Anaknya memang cerdas, dia bisa memikirkan hal yang sangat jarang terlintas dibenak anak-anak seumurannya. Iris tersenyum sendu dan merangkul lembut Aris. " Kita tidak perlu kabur. Ayah tidak boleh ditinggal sendirian. Dia kan ayahnya Aris! Aris harus menyayangi Ayah sama besarnya dengan Ibu," jelas Iris sambil mencium kening Aris.
Iris tidak akan menyerah untuk meninggalkan Morgan. Namun dia ingin membuat kepergiannya sangat menyakitkan, hingga Morgan membenci kehidupannya sendiri. Maka dari itu, cukup dirinya saja yang menderita. Cukup dirinya saja yang membalas segala perbuatan biadab Morgan.
"Tapi Ayah jahat! Ayah selalu megurung Ibu di rumah.

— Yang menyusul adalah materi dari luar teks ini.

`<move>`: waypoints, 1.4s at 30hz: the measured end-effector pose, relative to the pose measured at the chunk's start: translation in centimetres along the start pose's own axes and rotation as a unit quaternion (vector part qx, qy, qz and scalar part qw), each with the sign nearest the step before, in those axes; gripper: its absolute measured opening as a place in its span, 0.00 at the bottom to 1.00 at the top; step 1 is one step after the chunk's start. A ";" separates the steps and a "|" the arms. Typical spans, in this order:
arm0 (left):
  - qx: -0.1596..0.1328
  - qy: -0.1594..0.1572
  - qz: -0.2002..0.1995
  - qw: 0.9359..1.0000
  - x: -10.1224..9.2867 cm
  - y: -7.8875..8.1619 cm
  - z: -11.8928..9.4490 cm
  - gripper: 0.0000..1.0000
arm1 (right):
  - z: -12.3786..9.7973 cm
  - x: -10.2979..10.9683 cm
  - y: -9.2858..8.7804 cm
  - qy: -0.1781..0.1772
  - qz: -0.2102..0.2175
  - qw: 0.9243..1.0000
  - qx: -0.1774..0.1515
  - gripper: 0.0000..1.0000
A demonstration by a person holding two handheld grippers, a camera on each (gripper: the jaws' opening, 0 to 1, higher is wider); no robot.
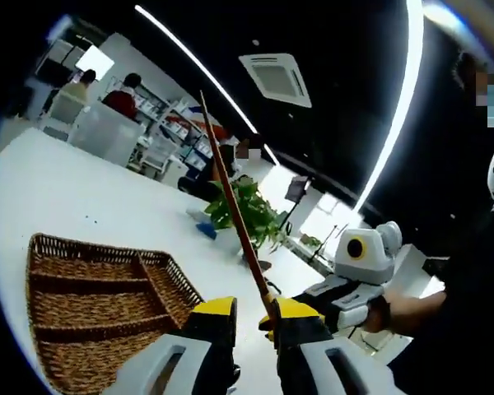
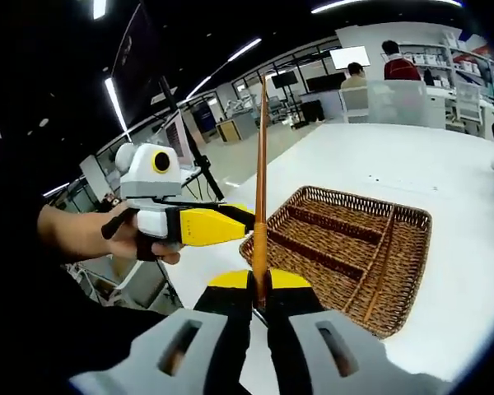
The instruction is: Arrange the knives, forks, and spoons in their matching storage slots by inserting each utensil handle-first until every utensil is classified and aligned in the correct compartment
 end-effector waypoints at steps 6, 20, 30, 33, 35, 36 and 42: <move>0.024 0.072 0.105 0.992 1.8 1.2 -1.9 0.43 | -1.1 -1.9 0.2 -0.034 0.025 0.999 0.008 0.03; 0.099 0.128 0.234 0.959 3.9 2.3 -5.4 0.76 | -3.8 -7.3 -0.8 -0.126 0.089 0.988 0.033 0.03; 0.092 0.134 0.218 0.962 5.5 3.4 -8.2 0.91 | -4.4 -8.6 -1.8 -0.154 0.122 0.979 0.055 0.03; 0.102 0.140 0.231 0.958 6.3 3.3 -9.1 0.91 | -4.2 -8.9 -2.2 -0.167 0.132 0.975 0.062 0.03; 0.108 0.139 0.234 0.956 6.5 3.3 -9.5 0.91 | -4.2 -8.9 -1.8 -0.175 0.142 0.972 0.063 0.03; 0.109 0.139 0.235 0.956 6.7 3.3 -9.8 0.91 | -4.2 -8.9 -1.8 -0.178 0.142 0.972 0.065 0.03; 0.101 0.135 0.235 0.957 7.3 4.2 -10.8 0.95 | -4.3 -9.8 -0.5 -0.204 0.149 0.965 0.074 0.03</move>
Point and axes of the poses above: the point that each gripper's makers call its tool centre point, and the gripper's own axes: z roughly forward along the fingers, x roughly to its left, y roughly out of its top, the point moved 2 cm from there along -z, roughly backward along the fingers, and after that the axes turned 4 degrees about x, right-handed, at the moved point
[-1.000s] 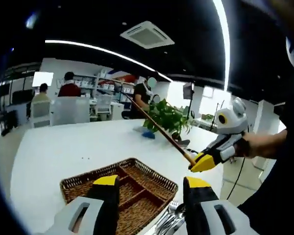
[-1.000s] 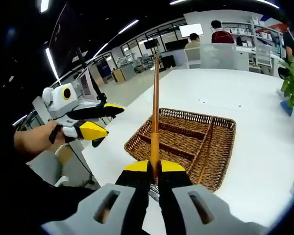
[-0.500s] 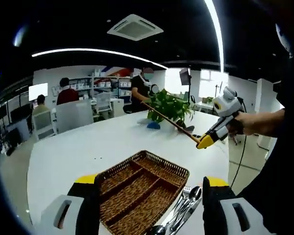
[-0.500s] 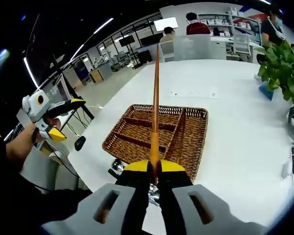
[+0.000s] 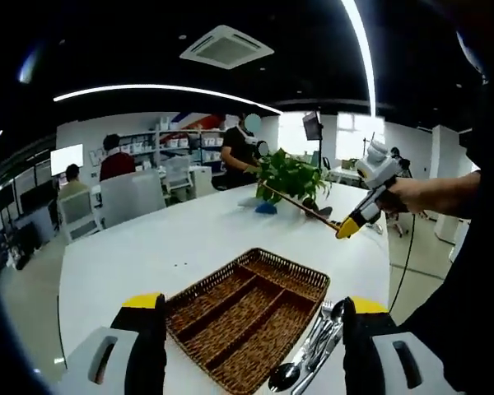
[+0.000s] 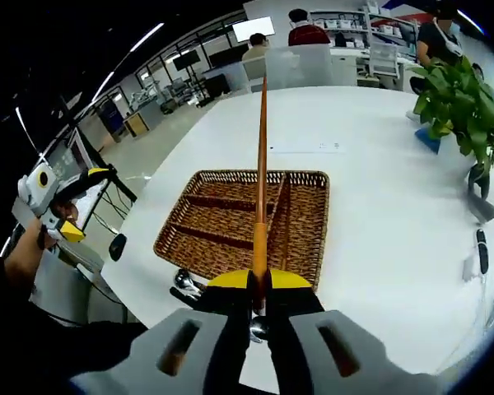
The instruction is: Arrange the knives, forks, and spoons in their matching storage slots by inserting each utensil handle-first until every utensil is classified and aligned in the correct compartment
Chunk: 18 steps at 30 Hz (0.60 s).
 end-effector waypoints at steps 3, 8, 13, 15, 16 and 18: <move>0.000 -0.008 0.000 1.000 0.6 -0.1 -0.2 0.99 | 0.1 0.1 0.4 -0.015 0.002 1.000 0.009 0.03; 0.008 -0.019 0.001 1.000 1.5 -0.7 -1.0 1.00 | 0.5 0.5 0.6 -0.038 -0.015 0.999 0.032 0.03; 0.006 -0.030 -0.002 1.000 2.3 -1.2 -1.9 1.00 | 1.3 0.5 0.6 -0.065 -0.019 0.996 0.051 0.03; 0.001 -0.034 0.008 0.999 2.2 -1.2 -2.4 1.00 | 1.5 0.1 0.6 -0.079 -0.021 0.995 0.053 0.03; 0.002 -0.033 0.010 0.999 2.3 -1.2 -2.6 1.00 | 1.6 0.0 0.6 -0.080 -0.020 0.995 0.054 0.03; 0.008 -0.019 0.012 1.000 2.9 -1.5 -3.0 1.00 | 2.0 -0.1 0.6 -0.076 -0.014 0.996 0.054 0.03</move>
Point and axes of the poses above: the point that each gripper's makers call its tool centre point, and the gripper's own axes: z roughly forward along the fingers, x roughly to its left, y roughly out of its top, the point moved 2 cm from there along -z, roughly backward along the fingers, and after that the axes turned 4 degrees about x, right-handed, at the moved point
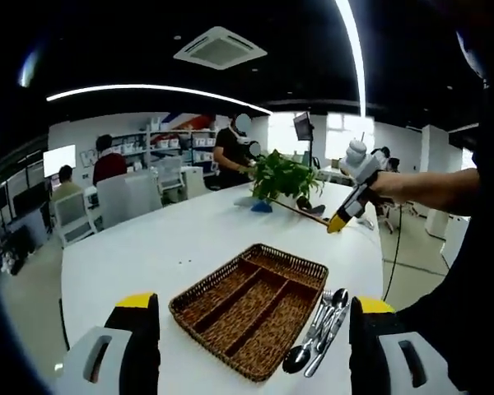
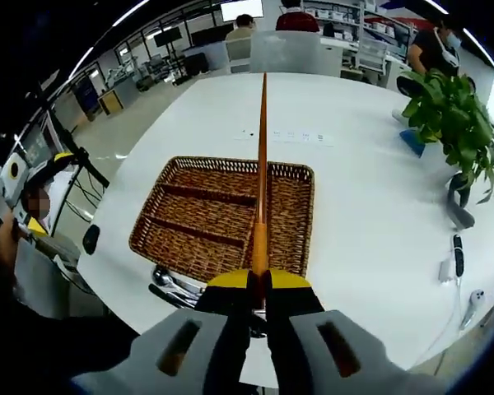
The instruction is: Arrange the knives, forks, and spoons in their matching storage slots by inserting each utensil handle-first until every utensil is classified and aligned in the correct compartment
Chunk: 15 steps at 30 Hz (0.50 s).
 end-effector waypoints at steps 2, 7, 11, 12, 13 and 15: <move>0.008 0.007 -0.019 1.000 0.5 -0.2 -0.4 1.00 | 0.5 -0.1 -0.2 -0.001 -0.001 1.000 0.007 0.03; -0.011 0.039 -0.021 0.999 1.1 0.7 -1.2 1.00 | 2.0 -1.1 0.0 -0.005 -0.001 1.000 0.008 0.03; -0.017 0.084 -0.022 0.996 1.3 1.3 -1.5 1.00 | 2.3 -1.4 -0.1 -0.001 -0.002 1.000 0.010 0.03; -0.015 0.083 -0.022 0.996 1.0 1.4 -1.4 1.00 | 2.4 -1.5 -0.3 0.001 -0.003 1.000 0.014 0.03; -0.017 0.080 -0.027 0.996 0.7 1.5 -1.3 1.00 | 2.5 -1.8 -0.6 0.002 -0.003 1.000 0.018 0.03; -0.022 0.079 -0.027 0.996 0.2 1.6 -1.2 1.00 | 2.8 -2.2 -1.0 0.001 -0.004 1.000 0.022 0.03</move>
Point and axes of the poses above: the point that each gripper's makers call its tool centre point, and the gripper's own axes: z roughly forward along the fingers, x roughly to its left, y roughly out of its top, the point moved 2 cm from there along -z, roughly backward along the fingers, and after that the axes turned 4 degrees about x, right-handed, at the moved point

Hanya untuk pergi berbelanja saja tidak boleh. Ibu juga tidak pernah datang ke sekolah. Pak Guru sering bertanya kenapa Ayah dan Ibu tidak pernah datang mengambil rapor Aris. Aris kan ... ingin mengenalkan Ibu dengan teman-teman Aris." Aris menangis pilu, meluapkan rasa sedih dan kecewanya.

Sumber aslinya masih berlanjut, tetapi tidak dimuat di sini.